Ask Ray: Transhumanism and Immortality


The "Ask Ray" reproduced below prompted my own. I hope Professor Kurzweil responds.


Dear Professor:

I am a great admirer of your work and how it has brought to light a central ethical/political issue for thought and action. I consider myself a transhumanist. But what the nature of the new humanity shall be I think is not inevitable, ordained by Moore's or anyone else's law, but the result of many choices guided hopefully by thought and certainly by our actions. It is in that vein I ask my question. 

Our bodies with their brains are the base of our consciousness--personally and collectively.  Working together they are the source of new science and technology which can be gathered, preserved, critiqued, and advanced by the developing human community . But why must or should individual bodies endure (i.e. not die) to advance humanity? Indeed might not immortality be a deterrent to advancing humanity. (Think of Gulliver's encounter with the Struldbrugs!)

Also if I understand consciousness (the "I" or the self) correctly, it is not a kernel (the Cartesian "ego') with wrappings of knowledge, but a process, a developing intentionality, a relational pattern, even a strange loop as Doug Hofstadter finds. So as the body is constantly changing most of its cells, even neurons we are now realizing, so the "I" that went to sleep last night is not exactly the "I" that woke up this morning. Don't get me wrong.  I am all for extending my life with quality.  But I am also for turnover in our organizations, laboratories, and politics. I know we are wired to fear and shun death; but I also think we are crosswired to accept and let go.

Why does transhumanism need to go hand in hand with immortality?
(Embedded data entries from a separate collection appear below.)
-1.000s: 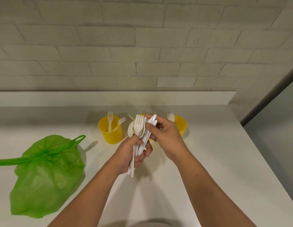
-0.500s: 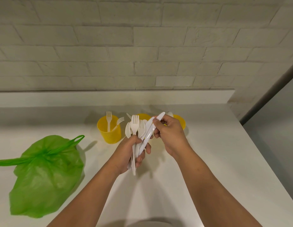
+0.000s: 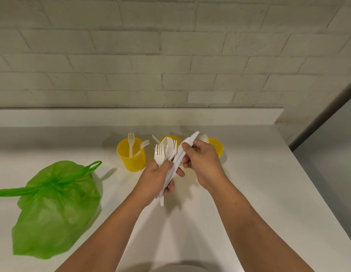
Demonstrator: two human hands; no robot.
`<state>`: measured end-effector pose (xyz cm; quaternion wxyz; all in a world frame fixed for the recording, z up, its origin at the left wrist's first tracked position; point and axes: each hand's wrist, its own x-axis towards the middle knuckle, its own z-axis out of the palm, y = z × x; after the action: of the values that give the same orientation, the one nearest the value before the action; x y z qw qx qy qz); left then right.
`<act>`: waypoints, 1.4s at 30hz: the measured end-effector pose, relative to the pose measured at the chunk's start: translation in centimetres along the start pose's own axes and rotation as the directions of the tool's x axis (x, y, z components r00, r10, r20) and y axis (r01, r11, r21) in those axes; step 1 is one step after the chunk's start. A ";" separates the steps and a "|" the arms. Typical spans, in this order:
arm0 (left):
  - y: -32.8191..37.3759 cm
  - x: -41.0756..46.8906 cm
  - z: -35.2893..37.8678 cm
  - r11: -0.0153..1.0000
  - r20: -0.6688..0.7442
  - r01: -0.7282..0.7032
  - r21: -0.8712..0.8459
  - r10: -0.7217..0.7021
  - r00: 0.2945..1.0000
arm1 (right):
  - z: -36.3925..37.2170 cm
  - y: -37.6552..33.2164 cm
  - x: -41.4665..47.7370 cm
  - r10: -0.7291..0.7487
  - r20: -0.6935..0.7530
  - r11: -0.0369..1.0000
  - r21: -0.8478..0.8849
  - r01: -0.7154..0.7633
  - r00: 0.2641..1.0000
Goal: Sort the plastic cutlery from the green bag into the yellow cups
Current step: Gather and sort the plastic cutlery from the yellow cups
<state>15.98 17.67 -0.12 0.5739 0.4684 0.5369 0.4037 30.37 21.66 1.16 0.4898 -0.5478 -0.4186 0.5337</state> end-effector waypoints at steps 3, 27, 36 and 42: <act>-0.1 0.2 0.0 0.999 -0.015 0.029 -0.025 -0.029 0.999 | -0.5 0.1 0.3 -0.002 -0.037 1.000 0.028 0.003 0.999; -0.6 0.3 -0.4 0.998 -0.095 0.039 0.057 -0.033 0.995 | -1.9 0.8 1.4 0.022 -0.062 0.995 0.100 -0.016 0.998; -1.4 0.0 -0.8 0.996 -0.117 0.003 0.091 0.007 0.993 | -1.1 0.0 0.7 0.155 0.187 0.985 0.040 -0.165 0.970; -2.4 0.6 -2.3 0.999 -0.255 0.045 -0.029 -0.051 0.966 | -2.0 -2.7 2.5 0.029 0.076 0.987 0.154 -0.041 0.997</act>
<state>13.61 17.90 -2.51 0.5148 0.3928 0.6128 0.4529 32.72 24.41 3.32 0.5057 -0.4952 -0.3838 0.5931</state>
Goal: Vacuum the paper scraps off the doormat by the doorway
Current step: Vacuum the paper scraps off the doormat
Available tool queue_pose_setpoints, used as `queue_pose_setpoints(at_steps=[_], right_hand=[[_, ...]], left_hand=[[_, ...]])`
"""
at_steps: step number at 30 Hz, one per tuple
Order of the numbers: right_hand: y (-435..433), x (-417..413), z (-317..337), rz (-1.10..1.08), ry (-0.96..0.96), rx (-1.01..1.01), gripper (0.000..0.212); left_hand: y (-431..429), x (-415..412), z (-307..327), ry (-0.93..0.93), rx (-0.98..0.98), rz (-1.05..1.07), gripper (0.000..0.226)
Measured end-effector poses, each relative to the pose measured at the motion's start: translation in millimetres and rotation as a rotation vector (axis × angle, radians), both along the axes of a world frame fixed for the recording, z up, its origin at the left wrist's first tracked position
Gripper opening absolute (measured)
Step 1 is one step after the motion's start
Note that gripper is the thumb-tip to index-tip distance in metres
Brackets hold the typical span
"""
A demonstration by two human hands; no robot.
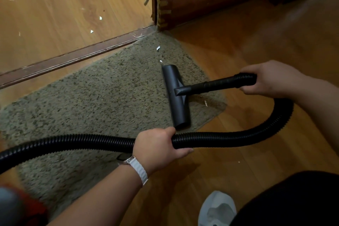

Or, better, the ethical question: should it?

---Rollie



Ask Ray | Potential for elitization of the Singularity


Dear Professor Kurzweil,
I was hoping for your views on the potential elitization of Singularity that could lead to exacerbation of class/opportunity/economic division.
The ongoing quest for extending human life and artificially enhancing its quality testifies to our instincts for permanence and survival at all cost.
Technologically acquired supremacy breaks the well accepted paradigm that improved life span, physical and cognitive performance is possible only with practice, studious effort and a healthy lifestyle.
Enhancement made accessible to all holds potential to eliminate interpersonal rivalry, covetousness and even war, by equalizing life span and quality. All of us would be “first (beings) among equals.”
However, the more likely scenario is trenchantly divisive, with those who cannot afford such impressive enhancements being at risk of being outdone, outlived, if not exploited, by enhanced beings. A brave new world where talent and effort becomes obsolete and perfection is for sale is morally transgressive.
— Joseph

Joseph,
There is an approximately 50% deflation rate for all information technology. That is why mobile phones were only affordable by the wealthy 15 years ago and now are dramatically better yet very inexpensive, so much so that there are approximately six billion cell phones in the world and about a billion smart phones.
Technology starts out affordable only by the rich at a point where it does not work very well. By the time a technology is perfected it is almost free. Even physical devices will become almost free with the advent of 3D printing.
Best,
Ray Kurzweil
related:
National Nanotechnology Initiative | “Ethical, legal and societal issues”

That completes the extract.